INSTRUCTIONS TO FOLLOW:
Using the records below, find every line that includes "green" and copy it.

▼

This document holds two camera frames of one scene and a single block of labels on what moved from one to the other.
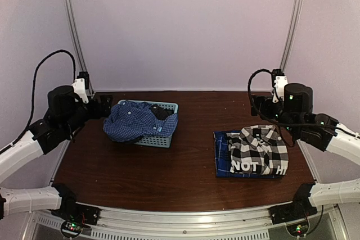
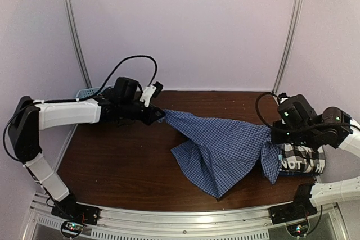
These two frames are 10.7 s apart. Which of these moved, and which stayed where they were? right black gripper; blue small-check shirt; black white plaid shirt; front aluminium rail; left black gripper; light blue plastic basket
Moved: light blue plastic basket; right black gripper; blue small-check shirt; black white plaid shirt; left black gripper
Stayed: front aluminium rail
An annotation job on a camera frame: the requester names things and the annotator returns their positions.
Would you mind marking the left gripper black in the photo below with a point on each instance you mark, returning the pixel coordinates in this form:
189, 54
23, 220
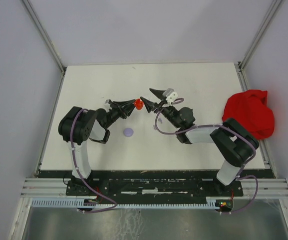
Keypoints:
127, 112

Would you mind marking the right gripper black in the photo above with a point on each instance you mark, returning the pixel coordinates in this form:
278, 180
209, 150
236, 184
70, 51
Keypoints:
149, 106

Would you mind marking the orange charging case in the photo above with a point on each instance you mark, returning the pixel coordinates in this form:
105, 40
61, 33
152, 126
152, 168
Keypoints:
138, 104

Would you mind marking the purple charging case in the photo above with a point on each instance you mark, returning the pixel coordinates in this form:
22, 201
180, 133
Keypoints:
128, 132

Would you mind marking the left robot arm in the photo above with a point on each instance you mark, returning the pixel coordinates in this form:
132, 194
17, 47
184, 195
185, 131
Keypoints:
80, 125

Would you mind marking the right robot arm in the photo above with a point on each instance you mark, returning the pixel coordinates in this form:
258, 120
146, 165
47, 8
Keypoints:
234, 142

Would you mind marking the red cloth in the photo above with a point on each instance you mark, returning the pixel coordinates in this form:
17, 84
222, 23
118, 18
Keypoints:
250, 109

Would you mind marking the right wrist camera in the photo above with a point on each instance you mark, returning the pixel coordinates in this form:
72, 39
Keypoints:
171, 97

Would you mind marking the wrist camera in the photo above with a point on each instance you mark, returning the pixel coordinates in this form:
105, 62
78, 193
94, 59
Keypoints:
171, 97
108, 102

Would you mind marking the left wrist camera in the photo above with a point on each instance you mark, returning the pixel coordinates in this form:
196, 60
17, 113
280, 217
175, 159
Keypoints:
108, 102

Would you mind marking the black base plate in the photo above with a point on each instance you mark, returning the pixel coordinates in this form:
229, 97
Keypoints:
161, 186

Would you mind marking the white cable duct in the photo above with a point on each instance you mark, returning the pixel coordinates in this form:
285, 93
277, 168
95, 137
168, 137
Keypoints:
83, 203

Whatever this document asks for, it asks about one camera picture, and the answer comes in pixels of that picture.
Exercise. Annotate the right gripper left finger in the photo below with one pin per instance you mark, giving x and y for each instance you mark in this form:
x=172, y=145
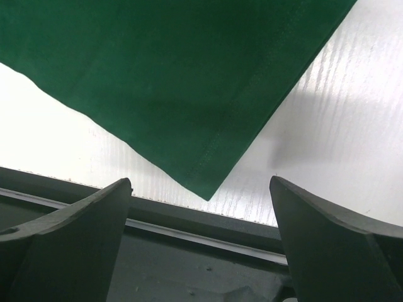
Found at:
x=68, y=254

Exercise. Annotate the green t-shirt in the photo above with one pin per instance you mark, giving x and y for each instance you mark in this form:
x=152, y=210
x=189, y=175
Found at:
x=187, y=84

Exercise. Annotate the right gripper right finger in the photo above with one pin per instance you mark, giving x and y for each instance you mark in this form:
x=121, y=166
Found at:
x=333, y=253

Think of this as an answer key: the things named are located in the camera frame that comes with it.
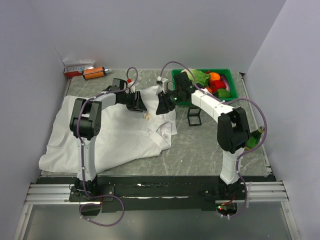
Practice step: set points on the green glass bottle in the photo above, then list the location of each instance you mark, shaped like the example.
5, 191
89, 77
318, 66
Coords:
255, 138

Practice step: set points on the orange cylinder tool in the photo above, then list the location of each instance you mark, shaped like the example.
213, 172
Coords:
93, 73

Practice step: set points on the gold brooch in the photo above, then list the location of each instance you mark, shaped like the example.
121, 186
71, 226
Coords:
147, 116

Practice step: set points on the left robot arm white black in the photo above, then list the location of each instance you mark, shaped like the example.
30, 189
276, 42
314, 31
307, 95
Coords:
85, 124

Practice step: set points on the toy red bell pepper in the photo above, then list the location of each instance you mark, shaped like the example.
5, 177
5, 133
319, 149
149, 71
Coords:
216, 85

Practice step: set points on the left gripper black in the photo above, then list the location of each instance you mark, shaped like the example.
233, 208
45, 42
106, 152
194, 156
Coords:
138, 104

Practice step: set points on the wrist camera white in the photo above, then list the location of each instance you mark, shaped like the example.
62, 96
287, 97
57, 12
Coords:
163, 83
132, 84

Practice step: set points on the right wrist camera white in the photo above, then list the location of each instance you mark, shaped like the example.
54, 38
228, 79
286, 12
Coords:
163, 83

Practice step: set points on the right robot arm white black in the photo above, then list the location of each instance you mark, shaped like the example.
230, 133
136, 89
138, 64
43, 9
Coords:
233, 130

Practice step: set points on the aluminium rail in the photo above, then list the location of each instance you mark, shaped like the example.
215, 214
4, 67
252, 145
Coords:
58, 194

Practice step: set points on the toy green bell pepper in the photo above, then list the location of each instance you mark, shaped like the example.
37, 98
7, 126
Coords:
222, 93

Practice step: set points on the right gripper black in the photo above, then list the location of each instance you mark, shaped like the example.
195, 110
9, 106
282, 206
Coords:
164, 106

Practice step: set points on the white garment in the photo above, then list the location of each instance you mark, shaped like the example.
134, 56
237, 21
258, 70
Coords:
124, 136

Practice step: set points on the toy orange fruit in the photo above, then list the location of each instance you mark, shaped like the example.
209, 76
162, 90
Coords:
214, 77

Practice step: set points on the toy purple eggplant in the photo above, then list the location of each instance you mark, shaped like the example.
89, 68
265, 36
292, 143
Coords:
224, 79

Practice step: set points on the green plastic basket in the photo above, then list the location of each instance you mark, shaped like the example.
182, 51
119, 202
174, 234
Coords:
228, 74

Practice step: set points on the small black frame stand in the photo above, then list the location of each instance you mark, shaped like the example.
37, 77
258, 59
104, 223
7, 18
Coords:
194, 116

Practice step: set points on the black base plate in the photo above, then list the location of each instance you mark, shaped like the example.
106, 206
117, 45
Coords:
142, 193

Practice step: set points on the toy cabbage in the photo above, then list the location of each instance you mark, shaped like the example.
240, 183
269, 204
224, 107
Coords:
201, 78

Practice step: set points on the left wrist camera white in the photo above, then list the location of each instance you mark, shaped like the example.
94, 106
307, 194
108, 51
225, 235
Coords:
132, 84

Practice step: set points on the red white carton box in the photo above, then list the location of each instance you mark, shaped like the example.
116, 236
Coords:
74, 68

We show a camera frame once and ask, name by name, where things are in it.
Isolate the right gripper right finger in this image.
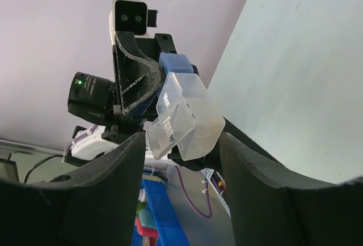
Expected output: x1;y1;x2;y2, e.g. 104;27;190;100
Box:
219;122;362;245

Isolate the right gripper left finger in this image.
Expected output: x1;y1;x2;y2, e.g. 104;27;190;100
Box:
1;132;145;245

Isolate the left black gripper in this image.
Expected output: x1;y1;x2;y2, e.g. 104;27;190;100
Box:
107;32;199;143

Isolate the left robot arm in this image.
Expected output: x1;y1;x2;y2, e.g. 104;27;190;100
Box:
64;32;198;167

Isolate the white medicine bottle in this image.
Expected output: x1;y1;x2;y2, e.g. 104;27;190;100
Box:
138;188;147;203

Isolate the teal flat case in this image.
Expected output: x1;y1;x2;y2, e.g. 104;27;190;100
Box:
138;209;156;229

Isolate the pink flat case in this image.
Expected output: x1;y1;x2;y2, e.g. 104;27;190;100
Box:
135;217;159;246

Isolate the blue plastic storage bin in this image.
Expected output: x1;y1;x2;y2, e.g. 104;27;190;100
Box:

▲

OUTPUT FOR THIS EXERCISE:
Exercise. Annotate the green t-shirt in the photo above with one pin per instance you mark, giving x and y for each instance you mark in this form:
Practice step: set points on the green glass bottle in the photo above, then list the location of each instance you mark, shaped like the example.
Practice step: set points on the toy green bell pepper in the photo above, then list the location of each instance you mark, shaped like the example.
Practice step: set points on the green plastic basket in the photo above, then list the location of each instance you mark, shaped like the example.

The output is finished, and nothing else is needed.